The result must match the data exactly, line for line.

» Input data:
***

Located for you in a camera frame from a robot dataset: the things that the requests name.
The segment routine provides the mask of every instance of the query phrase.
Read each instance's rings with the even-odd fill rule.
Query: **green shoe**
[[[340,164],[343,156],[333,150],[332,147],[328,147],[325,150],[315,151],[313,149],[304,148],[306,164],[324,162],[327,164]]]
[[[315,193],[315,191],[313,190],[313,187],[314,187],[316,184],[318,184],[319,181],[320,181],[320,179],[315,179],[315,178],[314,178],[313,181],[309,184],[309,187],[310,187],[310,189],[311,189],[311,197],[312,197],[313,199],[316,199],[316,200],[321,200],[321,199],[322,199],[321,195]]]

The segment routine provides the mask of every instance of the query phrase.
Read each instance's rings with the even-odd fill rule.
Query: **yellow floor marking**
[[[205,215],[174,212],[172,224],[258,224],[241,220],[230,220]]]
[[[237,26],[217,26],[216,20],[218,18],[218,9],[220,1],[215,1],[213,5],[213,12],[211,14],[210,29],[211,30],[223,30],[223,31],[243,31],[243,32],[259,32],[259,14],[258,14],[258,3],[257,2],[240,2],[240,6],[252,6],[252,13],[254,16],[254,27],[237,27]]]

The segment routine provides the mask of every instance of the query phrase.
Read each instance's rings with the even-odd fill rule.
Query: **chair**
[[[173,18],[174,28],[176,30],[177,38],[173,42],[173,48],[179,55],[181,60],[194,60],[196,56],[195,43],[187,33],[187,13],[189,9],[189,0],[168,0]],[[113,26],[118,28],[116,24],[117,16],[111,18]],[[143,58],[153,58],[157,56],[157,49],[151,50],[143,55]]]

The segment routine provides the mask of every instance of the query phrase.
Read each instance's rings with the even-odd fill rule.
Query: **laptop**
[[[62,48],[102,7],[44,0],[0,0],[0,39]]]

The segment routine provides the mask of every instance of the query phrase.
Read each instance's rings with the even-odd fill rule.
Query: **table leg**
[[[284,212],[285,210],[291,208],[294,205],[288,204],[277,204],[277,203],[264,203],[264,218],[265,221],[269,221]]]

***

» Answer box:
Located for you in a camera frame from a robot dataset: the things that the requests name.
The segment routine provides the mask of every instance of the query phrase.
Read each instance's rings with the even-odd fill rule.
Query: **green shoe**
[[[340,164],[343,156],[333,150],[332,147],[328,147],[325,150],[315,151],[313,149],[304,148],[306,164],[324,162],[327,164]]]
[[[315,193],[315,191],[313,190],[313,187],[314,187],[316,184],[318,184],[319,181],[320,181],[320,179],[315,179],[315,178],[314,178],[313,181],[309,184],[309,187],[310,187],[310,189],[311,189],[311,197],[312,197],[313,199],[316,199],[316,200],[321,200],[321,199],[322,199],[321,195]]]

The segment routine provides the mask of every instance of the query phrase.
Read each instance's rings with the even-odd fill rule.
Query: **yellow floor marking**
[[[205,215],[174,212],[172,224],[258,224],[241,220],[230,220]]]
[[[237,26],[217,26],[216,20],[218,18],[218,9],[220,1],[215,1],[213,5],[213,12],[211,14],[210,29],[211,30],[223,30],[223,31],[243,31],[243,32],[259,32],[259,14],[258,14],[258,3],[257,2],[240,2],[240,6],[252,6],[252,13],[254,16],[254,27],[237,27]]]

The segment routine provides the mask of every instance of the query phrase.
Read each instance's rings with the even-odd fill rule.
Query: **chair**
[[[173,18],[174,28],[176,30],[177,38],[173,42],[173,48],[179,55],[181,60],[194,60],[196,56],[195,43],[187,33],[187,13],[189,9],[189,0],[168,0]],[[113,26],[118,28],[116,24],[117,16],[111,18]],[[143,58],[153,58],[157,56],[157,49],[151,50],[143,55]]]

The segment routine provides the mask of every instance of the query phrase.
Read each instance's rings with the even-odd fill rule.
Query: **laptop**
[[[62,48],[102,7],[44,0],[0,0],[0,39]]]

The segment routine provides the mask of every instance of the query phrase.
Read each instance's rings with the even-odd fill rule.
Query: **table leg**
[[[284,212],[285,210],[291,208],[294,205],[288,204],[277,204],[277,203],[264,203],[264,218],[265,221],[269,221]]]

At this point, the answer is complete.